Task directions: Having read the data, transcribe all of it without deviation.

-*-

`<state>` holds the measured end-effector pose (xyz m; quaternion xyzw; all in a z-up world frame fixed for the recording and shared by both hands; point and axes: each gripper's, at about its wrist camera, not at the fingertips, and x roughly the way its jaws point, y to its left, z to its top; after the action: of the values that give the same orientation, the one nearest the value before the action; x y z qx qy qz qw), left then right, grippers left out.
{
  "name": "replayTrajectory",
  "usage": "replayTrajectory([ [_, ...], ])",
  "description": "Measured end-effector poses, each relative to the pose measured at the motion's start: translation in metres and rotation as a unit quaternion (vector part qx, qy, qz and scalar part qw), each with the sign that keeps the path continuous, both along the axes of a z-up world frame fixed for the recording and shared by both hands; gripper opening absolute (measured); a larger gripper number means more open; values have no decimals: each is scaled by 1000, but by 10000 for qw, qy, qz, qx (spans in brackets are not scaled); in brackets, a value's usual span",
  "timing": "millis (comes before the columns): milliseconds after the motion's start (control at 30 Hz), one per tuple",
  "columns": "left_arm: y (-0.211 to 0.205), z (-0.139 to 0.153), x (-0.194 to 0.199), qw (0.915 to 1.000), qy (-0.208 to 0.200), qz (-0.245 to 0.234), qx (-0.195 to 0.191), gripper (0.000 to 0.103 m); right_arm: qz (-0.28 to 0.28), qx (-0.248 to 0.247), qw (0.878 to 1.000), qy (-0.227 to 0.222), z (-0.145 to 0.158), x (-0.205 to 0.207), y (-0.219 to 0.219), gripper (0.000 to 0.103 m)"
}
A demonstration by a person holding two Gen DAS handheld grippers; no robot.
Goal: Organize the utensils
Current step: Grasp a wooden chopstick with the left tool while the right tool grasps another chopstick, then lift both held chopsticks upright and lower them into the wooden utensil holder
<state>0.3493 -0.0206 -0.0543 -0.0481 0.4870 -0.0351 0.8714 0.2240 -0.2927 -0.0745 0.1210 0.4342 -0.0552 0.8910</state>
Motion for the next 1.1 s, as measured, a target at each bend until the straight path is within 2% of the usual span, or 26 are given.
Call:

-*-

Worked solution:
`<state>` holds the measured end-effector pose (xyz m; quaternion xyzw; all in a z-up world frame fixed for the recording and shared by both hands; point and axes: each gripper's, at about its wrist camera, not at the fingertips, and x roughly the way its jaws point, y to its left, z to its top; after the action: of the values that give the same orientation, the one nearest the value before the action; x y z qx qy qz qw), left then right, grippers left out.
{
  "name": "replayTrajectory",
  "usage": "replayTrajectory([ [_, ...], ])",
  "description": "Measured end-effector poses, each relative to the pose measured at the motion's start: translation in metres and rotation as a unit quaternion (vector part qx, qy, qz and scalar part qw), each with the sign that keeps the path continuous, both along the axes of a z-up world frame fixed for the recording and shared by both hands; gripper opening absolute (measured); a larger gripper number means more open; values have no decimals: each is scaled by 1000, but by 10000 for qw, qy, qz, qx (spans in brackets are not scaled); in brackets, a value's usual span",
  "timing": "millis (comes before the columns): milliseconds after the motion's start (control at 30 Hz), one per tuple",
  "columns": "left_arm: y (-0.211 to 0.205), z (-0.139 to 0.153), x (-0.194 to 0.199), qw (0.915 to 1.000), qy (-0.208 to 0.200), qz (-0.245 to 0.234), qx (-0.195 to 0.191), gripper (0.000 to 0.103 m); right_arm: qz (-0.28 to 0.28), qx (-0.248 to 0.247), qw (0.878 to 1.000), qy (-0.227 to 0.222), z (-0.145 to 0.158), x (-0.205 to 0.207), y (-0.219 to 0.219), gripper (0.000 to 0.103 m)"
}
A demonstration by a person holding two Gen DAS handheld grippers; no robot.
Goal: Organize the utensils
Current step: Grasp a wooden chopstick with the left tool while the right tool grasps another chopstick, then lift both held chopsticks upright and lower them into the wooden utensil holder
<state>0.3493 -0.0206 -0.0543 -0.0481 0.4870 -0.0351 0.8714 0.2240 -0.2927 -0.0745 0.1210 0.4342 -0.0552 0.8910</state>
Motion for the next 1.1 s, as measured, a target at each bend until the straight path is within 2% of the usual span, or 26 are given.
Call:

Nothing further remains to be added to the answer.